見るとめぐみんが小さく手をあげて俺達を見回しており、全員が自分を見るのを確認すると静かに話し始める。
「あの、まだイセカイと言うものが何なのか分かりませんが、とりあえず先に明日の宿や食事の事を考えませんか?」
「……そうだな、いつあっちに帰れるか分からないのだから宿を取っておく方が良いだろう………幸い、まだ換金していないエリス硬貨も有る事だしな」
「……そうね!確かにお腹も空いてきたし何か食べないとね! すいませーん!カエル定食とクリムゾンビア一つおねが、痛い!」
そう言って食事を頼もうとするアクアの頭をひっぱたく。
「何するのよ!いきなり叩いてきて!」
「やかましい!お前今の話し聞いてたのか!? 金がねーんだよ!なのに何で食事なんか頼んでんだよ!というかどう見てもここに酒場なんてないだろ!」
「……はっ!そうだったわ。ついつい、いつもの癖で頼んでたけれどもうここはアクセルの街じゃ無いのね、うっかりしてたわ!」
大丈夫だろうかこいつ………いやもう手遅れだな
そんな事を考え俺はまた深くため息をつき、アクアに簡単に説明した
「いいかアクア、今は前みたいに異世界に転移させられた状況と同じだ……幸いあの時とは違って金は多少あるし、仲間もいるがそれでも不安なのは間違いない……。分かったならその残念な頭で少しでもいい案を出せ!」
「あー!今、残念な頭って言った! 何よ!残念なヒキニートの癖して!」
「おい、誰が残念なヒキニートだ!」
そう言って俺はこれ以上の会話は不毛になるだけだと確信し、アクアとの口論を切り上げ真剣に今後について考える事にした。

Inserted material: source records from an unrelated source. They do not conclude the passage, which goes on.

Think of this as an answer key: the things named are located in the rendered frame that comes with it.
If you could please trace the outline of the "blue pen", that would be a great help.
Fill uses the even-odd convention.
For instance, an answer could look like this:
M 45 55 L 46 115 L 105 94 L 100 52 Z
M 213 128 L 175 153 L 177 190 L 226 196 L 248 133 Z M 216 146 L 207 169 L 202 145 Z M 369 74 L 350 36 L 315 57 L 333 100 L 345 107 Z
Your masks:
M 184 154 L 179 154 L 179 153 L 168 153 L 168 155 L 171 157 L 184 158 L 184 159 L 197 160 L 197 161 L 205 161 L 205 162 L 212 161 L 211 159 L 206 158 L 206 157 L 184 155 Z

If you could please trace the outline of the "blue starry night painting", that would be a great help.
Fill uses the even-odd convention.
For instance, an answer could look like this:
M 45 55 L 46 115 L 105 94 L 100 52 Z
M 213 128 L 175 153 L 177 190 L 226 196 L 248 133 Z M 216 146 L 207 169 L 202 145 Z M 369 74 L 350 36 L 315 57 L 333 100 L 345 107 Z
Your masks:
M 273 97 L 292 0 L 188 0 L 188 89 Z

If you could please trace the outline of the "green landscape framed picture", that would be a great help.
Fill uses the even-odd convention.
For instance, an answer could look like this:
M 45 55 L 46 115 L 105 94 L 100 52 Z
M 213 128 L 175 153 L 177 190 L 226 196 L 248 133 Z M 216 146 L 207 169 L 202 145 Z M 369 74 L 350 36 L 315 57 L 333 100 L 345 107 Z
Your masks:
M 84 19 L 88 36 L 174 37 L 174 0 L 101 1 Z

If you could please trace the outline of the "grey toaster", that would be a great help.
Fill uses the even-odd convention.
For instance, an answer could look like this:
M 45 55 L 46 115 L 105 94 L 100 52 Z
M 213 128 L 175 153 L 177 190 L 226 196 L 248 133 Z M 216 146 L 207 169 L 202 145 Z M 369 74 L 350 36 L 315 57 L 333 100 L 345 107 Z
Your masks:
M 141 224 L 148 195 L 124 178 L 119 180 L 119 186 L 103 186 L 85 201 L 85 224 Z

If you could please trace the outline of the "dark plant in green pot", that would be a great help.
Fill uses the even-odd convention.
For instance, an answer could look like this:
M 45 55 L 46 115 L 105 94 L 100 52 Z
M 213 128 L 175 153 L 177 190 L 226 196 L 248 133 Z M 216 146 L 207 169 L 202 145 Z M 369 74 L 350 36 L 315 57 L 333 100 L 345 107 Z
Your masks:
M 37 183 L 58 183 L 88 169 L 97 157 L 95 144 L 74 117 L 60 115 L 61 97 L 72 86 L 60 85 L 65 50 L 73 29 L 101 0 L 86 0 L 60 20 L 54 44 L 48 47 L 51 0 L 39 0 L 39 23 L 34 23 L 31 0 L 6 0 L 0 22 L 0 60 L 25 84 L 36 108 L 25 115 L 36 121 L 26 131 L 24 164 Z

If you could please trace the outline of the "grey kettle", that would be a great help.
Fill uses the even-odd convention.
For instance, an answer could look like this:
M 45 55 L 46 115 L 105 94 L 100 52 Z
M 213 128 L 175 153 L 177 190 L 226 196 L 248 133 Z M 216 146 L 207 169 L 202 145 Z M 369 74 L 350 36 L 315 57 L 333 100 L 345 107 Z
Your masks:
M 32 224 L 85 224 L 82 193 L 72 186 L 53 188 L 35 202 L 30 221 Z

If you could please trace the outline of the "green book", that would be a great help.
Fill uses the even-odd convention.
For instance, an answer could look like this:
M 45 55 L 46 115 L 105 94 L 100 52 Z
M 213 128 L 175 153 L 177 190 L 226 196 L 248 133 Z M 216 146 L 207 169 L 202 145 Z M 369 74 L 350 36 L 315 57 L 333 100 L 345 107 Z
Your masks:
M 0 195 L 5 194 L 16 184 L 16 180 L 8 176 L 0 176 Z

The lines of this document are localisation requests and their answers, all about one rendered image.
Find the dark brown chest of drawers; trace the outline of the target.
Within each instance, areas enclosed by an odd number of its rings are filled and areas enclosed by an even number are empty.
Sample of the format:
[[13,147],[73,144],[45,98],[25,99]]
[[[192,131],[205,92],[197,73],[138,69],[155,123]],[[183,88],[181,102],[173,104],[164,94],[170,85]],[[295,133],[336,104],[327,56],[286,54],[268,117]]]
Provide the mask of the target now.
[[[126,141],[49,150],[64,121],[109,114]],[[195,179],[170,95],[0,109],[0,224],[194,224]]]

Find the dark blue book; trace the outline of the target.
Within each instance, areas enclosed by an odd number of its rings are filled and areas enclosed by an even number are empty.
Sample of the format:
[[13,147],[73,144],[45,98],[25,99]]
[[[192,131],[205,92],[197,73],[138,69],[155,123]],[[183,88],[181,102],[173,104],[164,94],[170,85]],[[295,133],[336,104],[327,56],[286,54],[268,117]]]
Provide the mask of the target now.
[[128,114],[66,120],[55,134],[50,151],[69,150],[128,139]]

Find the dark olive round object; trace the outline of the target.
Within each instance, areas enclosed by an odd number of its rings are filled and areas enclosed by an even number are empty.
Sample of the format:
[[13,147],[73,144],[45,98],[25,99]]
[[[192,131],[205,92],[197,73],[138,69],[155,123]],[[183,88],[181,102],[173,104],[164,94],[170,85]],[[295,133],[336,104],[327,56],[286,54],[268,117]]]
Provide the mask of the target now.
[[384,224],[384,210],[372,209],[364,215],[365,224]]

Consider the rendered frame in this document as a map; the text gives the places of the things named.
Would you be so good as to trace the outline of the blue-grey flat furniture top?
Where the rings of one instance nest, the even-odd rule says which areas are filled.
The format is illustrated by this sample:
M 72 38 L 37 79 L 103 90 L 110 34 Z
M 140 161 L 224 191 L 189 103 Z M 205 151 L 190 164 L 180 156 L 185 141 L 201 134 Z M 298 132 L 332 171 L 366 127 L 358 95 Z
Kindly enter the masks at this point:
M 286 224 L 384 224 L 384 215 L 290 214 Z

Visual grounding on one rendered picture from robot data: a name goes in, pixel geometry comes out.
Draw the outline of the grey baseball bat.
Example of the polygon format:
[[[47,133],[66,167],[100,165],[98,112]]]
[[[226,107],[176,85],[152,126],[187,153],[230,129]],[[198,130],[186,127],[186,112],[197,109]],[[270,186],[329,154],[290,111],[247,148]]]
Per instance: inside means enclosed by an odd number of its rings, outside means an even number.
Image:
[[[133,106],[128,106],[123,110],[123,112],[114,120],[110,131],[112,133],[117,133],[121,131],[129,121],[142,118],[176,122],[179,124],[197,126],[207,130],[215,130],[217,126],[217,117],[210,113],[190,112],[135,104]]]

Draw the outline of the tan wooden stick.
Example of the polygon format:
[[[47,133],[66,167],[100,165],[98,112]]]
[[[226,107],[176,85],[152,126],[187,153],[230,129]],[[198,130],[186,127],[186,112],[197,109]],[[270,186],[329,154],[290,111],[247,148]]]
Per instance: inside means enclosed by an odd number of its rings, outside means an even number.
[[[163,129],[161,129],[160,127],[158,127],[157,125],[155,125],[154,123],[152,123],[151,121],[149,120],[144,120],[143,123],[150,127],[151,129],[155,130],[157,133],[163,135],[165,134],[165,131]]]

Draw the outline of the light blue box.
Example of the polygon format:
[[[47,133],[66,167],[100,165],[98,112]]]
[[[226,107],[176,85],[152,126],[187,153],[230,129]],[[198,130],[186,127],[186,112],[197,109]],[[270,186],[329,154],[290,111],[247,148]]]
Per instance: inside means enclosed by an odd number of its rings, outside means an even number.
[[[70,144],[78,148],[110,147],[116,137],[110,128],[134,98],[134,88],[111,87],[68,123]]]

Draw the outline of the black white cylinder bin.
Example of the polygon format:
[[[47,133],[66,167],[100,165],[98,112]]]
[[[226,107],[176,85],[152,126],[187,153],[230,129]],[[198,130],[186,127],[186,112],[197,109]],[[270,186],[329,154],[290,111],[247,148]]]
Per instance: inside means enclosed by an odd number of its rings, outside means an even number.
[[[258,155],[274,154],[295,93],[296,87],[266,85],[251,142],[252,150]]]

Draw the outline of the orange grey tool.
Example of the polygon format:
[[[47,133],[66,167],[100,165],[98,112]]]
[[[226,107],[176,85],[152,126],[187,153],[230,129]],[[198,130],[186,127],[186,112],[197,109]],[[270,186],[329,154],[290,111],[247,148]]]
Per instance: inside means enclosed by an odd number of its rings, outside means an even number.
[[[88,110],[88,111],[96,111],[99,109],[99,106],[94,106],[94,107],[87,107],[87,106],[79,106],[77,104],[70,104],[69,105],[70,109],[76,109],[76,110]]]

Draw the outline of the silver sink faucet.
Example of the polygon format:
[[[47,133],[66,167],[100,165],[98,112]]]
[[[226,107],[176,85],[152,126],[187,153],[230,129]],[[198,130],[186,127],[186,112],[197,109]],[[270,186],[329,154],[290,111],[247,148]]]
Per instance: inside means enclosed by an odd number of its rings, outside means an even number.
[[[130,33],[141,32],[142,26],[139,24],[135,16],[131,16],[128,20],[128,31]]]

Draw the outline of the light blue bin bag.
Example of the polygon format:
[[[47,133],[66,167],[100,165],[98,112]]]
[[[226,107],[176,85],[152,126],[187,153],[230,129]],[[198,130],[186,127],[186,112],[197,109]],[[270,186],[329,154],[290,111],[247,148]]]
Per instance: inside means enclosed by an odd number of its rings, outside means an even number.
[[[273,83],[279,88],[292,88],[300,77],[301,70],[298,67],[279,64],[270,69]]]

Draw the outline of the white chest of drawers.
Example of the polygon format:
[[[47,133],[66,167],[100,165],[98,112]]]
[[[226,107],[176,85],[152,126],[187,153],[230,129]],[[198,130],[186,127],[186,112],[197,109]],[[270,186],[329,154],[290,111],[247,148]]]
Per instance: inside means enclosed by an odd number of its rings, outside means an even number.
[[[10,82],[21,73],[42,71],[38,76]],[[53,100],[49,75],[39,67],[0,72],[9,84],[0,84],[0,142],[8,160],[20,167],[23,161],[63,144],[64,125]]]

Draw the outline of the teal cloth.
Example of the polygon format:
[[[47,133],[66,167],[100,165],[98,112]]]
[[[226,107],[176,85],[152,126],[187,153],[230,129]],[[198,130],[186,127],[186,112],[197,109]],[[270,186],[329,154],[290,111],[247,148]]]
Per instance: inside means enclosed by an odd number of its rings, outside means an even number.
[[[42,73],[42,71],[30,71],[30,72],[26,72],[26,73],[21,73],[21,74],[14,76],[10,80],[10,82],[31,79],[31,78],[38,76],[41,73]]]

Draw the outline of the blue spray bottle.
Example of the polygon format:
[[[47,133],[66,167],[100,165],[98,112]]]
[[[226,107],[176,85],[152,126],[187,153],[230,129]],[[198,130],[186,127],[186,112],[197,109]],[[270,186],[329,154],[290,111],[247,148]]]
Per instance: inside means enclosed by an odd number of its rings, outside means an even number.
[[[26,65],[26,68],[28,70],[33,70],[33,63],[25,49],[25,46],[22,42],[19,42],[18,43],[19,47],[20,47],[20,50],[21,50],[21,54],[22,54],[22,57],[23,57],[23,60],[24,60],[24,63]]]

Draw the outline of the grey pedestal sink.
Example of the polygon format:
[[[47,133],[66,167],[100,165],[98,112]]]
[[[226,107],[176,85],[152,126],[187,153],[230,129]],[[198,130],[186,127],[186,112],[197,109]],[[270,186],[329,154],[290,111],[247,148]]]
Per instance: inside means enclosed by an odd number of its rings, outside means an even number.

「いいか、まず今俺達が最優先すべき事は金を得ることだ………これはさっきダクネスも言った通り、まだ換金していないエリス硬貨が有るからまずはそれを換金する。そして明日には冒険者プレートが発行される筈だから、明日から依頼を受けて金を稼いでいくようにするぞ、分かったな?……………よし、それじゃあ今日の宿を探しに行くぞ!」
俺がそう言い全員が頷いたのを確認し、宿を探しにいくため席を立つと同時に俺の腹からぐぅ〜と切ない音がなった。
「「「「………………」」」」
■◇◆□■◇◆□■
あの後結局、朝から何も食べておらず、歩き詰めだったためお腹が空いていたので、全員で食事を取った後、職員の人からオススメの宿を教えて貰い、その場所へ向かった。
途中、換金出来る場所があったのでとりあえずエリス硬貨をこっちの硬貨に替え、換金屋のおじさんに感謝した。
ただ、どうやらこの世界では馬小屋で寝る習慣が無いらしく一応聞いてみた所、換金屋のおじさんに変な目で見られてしまったが。
そんなこんなありながらも、俺達は無事宿へ着いた。
宿は職員の人から教えて貰ったが、どうやら冒険者御用達の安宿らしい。
見た目は結構ボロっちかったが中はそこそこ綺麗だった。
また中に入った時冒険者ギルドと同じく値踏みする様に見られたが、無視して真っ直ぐ主人の所へ行きさっさと四人部屋を取った。
四人部屋を取った時アクアが、ブーブー文句を言ったが、現在空いてる部屋がそれだけだったので仕方ない。
………というかお前はあっちの世界に来たばっかりの時、馬小屋で一緒に寝てただろうが。
そんな事を考えても口には出さず、部屋に向かいそこで何か間違いが起こるわけも無く、これまでの疲れもあったのか全員直ぐに深い眠りに入った。
これから先どうなるか心配だが、まあその事は明日考える事にしよう。
そうして俺は問題の先送りをして皆と同じく意識を沈めていった
ちなみに受付嬢の人はWeb版オバロからの登場です。